Erick Barkley (born February 21, 1978) is an American former professional basketball player. Born in Queens, New York, he played high school basketball at Christ the King Regional High School and the Maine Central Institute and college basketball at St. John's University. He was named First Team All-Big East and an All-American honorable mention in 2000. Barkley was drafted by the Portland Trail Blazers in 2000, and played for the team for two seasons.

Career

In high school, Barkley was a starter on the AAU team the Riverside Hawks, along with future professional basketball players Lamar Odom, Ron Artest, Elton Brand, and Anthony Glover. In 1996, the team went 66-1 in AAU play. Barkley and Artest would both later star at St. John's together, and led the team to the Elite Eight in the 1999 NCAA Tournament.

During the 2000 NBA Draft, Barkley was selected in the first round (28 pick overall) by the Portland Trail Blazers. After two seasons with Portland, he was traded with Steve Kerr and a 2003 second-round pick to the San Antonio Spurs for Antonio Daniels, Amal McCaskill and Charles Smith on August 5, 2002. The Spurs traded Barkley to the Chicago Bulls on October 26, 2002, but he was waived the same day. 

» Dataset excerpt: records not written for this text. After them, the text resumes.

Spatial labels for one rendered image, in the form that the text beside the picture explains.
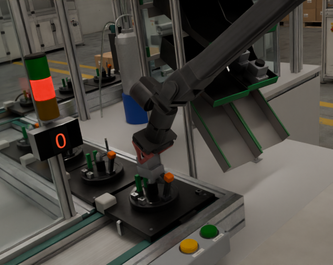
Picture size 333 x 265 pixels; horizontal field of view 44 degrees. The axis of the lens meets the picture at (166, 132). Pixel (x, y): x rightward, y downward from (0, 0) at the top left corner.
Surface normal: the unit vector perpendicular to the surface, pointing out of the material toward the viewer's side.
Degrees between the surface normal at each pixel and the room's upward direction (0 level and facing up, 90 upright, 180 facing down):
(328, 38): 90
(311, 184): 0
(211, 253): 90
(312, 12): 90
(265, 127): 45
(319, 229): 0
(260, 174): 0
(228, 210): 90
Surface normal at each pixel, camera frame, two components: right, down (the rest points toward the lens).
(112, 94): 0.68, 0.19
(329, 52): -0.74, 0.33
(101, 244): -0.12, -0.92
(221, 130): 0.29, -0.48

His final NBA game was played on April 17, 2002, in a 92 - 79 win over the Houston Rockets where he recorded 7 points, 3 assists and 2 steals. In total, Barkley only played in the NBA for 2 years, playing 27 games during his career and averaged 2.9 points per game with 1.5 assists and 0.9 rebounds per game.

Barkley played for the G.S. Olympia Larissa B.C. in Larissa, Greece during the 2004–05 season until he was expelled from the league for possessing cannabis. He played his final professional season in 2011 for the Quebec Kebs of the National Basketball League of Canada. When Barkley told team management he was planning to retire due to injuries, he was persuaded to finish out the season as a player-coach.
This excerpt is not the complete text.